Instructions to follow:
Please give again, word for word, the lines that lie between the start of the listing below and the line with "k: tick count", both included.

Available data:
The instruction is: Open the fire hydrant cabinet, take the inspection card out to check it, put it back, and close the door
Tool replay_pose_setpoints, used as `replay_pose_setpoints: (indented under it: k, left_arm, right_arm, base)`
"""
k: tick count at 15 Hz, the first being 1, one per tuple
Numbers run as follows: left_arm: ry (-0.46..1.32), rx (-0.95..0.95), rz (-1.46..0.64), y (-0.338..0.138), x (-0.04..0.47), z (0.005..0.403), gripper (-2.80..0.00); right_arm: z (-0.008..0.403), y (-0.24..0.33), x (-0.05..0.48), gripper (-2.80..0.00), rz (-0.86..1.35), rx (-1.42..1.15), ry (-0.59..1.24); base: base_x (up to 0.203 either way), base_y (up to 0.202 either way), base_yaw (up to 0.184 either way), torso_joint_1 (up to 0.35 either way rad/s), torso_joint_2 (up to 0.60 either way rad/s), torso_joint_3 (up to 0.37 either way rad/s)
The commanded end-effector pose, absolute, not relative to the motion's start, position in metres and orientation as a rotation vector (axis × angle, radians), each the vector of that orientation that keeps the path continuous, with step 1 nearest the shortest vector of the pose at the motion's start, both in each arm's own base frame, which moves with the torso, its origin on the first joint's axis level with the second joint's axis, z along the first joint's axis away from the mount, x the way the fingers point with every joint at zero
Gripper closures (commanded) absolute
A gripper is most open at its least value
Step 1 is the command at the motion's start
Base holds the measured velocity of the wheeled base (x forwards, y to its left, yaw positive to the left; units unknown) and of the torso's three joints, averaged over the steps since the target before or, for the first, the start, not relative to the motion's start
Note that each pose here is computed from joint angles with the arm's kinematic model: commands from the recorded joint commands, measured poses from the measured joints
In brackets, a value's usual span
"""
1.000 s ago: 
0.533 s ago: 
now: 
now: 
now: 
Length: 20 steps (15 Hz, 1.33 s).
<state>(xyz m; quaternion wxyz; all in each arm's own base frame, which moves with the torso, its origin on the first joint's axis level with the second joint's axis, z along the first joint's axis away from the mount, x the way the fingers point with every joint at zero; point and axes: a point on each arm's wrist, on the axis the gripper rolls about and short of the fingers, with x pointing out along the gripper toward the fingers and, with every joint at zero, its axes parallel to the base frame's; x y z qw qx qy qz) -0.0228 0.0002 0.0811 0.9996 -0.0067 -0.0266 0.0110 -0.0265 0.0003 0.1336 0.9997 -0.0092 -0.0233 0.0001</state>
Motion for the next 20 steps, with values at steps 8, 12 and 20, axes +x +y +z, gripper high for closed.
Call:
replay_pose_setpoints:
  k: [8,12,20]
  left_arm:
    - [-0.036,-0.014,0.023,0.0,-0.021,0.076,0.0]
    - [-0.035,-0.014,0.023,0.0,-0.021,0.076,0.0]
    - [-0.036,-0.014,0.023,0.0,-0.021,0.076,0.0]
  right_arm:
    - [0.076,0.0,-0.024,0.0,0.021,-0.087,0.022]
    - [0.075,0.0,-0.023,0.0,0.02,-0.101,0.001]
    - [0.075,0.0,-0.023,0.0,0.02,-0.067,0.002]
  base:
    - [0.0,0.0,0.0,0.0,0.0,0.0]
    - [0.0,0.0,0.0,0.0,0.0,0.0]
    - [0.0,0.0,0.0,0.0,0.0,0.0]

Exercise answer:
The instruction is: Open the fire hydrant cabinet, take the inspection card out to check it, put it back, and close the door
Tool replay_pose_setpoints, used as `replay_pose_setpoints: (indented under it: k, left_arm, right_arm, base)`
"""
k: tick count at 15 Hz, the first being 1, one per tuple

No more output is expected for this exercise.